**What is expected:** Read the listing below and tally the lines that contain "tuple"; the reply is that tally only.

**Extracted records:**
——
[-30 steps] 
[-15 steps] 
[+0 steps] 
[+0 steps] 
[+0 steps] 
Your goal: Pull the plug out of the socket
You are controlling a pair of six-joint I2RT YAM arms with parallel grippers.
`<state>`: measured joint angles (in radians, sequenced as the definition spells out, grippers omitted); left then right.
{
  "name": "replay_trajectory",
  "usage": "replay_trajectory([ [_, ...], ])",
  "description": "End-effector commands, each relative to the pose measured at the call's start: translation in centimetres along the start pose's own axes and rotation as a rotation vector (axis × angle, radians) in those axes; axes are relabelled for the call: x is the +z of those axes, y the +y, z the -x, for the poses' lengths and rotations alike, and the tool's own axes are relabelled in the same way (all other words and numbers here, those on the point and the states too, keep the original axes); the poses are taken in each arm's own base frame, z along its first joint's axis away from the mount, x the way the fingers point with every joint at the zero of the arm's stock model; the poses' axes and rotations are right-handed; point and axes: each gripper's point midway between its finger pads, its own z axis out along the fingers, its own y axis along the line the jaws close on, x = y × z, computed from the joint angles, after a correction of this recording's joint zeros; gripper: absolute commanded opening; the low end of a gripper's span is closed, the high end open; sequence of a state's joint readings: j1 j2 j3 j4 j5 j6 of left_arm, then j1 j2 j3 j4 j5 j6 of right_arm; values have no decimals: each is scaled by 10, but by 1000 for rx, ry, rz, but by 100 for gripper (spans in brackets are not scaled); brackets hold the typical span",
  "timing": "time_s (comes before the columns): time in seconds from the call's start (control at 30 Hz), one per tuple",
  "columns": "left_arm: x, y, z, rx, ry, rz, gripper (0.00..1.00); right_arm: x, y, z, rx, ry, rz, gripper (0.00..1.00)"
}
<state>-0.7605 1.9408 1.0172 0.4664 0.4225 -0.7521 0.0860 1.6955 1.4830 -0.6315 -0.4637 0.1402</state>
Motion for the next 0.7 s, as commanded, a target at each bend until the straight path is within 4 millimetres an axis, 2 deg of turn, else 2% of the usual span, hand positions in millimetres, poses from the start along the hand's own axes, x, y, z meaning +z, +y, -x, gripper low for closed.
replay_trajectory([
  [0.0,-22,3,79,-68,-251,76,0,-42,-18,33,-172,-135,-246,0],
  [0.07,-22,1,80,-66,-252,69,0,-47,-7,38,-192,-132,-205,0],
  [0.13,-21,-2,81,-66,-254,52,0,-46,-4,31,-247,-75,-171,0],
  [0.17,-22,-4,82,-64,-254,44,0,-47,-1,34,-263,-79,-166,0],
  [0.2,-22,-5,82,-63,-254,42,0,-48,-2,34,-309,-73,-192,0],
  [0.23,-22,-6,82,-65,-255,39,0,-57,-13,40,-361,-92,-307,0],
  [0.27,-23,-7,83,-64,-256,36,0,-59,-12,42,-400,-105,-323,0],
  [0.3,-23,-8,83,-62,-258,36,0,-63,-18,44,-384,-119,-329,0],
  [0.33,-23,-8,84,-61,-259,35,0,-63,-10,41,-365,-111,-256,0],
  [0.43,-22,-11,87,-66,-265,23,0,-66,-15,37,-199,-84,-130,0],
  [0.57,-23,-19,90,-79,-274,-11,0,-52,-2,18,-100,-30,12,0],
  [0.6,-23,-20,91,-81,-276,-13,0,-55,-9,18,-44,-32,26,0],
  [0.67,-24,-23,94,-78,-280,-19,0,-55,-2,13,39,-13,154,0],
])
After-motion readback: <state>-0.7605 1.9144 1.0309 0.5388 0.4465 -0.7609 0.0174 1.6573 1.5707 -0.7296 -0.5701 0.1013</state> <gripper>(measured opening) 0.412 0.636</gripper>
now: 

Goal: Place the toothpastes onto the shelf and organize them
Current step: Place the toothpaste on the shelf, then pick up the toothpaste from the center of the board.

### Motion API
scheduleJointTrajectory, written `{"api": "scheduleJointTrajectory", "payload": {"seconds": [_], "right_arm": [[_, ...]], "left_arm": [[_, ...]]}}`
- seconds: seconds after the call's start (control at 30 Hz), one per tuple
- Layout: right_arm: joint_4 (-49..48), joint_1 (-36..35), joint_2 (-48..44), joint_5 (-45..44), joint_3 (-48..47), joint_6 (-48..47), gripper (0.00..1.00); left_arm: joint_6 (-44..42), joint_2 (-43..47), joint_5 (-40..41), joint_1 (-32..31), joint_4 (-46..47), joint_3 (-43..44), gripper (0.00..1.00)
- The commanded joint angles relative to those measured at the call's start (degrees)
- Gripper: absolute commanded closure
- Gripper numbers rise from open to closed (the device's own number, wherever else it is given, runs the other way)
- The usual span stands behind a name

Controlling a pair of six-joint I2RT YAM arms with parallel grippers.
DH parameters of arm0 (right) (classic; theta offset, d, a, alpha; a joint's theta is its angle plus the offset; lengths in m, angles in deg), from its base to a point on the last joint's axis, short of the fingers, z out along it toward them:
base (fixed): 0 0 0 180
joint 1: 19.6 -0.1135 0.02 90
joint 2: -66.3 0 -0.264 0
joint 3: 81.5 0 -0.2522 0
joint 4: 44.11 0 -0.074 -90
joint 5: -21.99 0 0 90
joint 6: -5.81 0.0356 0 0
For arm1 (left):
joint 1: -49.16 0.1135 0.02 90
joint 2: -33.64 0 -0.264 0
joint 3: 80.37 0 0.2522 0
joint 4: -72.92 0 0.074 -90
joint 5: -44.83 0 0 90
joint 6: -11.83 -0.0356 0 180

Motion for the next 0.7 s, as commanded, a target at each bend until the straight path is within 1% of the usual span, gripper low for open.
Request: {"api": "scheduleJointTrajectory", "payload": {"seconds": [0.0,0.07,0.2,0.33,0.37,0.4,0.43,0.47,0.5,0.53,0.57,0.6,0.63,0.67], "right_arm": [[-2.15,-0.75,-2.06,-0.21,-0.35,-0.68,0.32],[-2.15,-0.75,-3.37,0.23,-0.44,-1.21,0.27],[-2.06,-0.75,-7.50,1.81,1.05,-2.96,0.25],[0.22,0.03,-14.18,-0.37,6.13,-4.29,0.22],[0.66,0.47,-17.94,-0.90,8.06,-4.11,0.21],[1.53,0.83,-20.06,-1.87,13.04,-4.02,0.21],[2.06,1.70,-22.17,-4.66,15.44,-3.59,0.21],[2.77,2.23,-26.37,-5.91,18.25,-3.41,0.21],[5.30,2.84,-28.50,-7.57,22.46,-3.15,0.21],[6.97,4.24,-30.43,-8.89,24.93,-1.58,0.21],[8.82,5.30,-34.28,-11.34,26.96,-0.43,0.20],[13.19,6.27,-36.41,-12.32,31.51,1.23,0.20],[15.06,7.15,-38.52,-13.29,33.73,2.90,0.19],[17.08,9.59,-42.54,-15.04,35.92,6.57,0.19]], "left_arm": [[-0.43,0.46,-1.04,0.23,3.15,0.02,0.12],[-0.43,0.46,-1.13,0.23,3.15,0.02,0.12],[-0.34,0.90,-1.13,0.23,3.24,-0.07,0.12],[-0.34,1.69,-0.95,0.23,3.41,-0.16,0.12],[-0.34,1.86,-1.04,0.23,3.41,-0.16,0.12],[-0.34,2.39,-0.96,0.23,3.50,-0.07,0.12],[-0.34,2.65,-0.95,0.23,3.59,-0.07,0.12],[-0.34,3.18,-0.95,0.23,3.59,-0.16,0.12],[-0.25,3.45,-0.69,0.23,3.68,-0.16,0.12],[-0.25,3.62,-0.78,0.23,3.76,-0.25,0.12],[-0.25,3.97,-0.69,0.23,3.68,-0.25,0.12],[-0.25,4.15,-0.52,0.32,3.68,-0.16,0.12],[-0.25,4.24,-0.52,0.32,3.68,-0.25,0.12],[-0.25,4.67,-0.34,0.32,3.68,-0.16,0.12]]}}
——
**Task response:** 2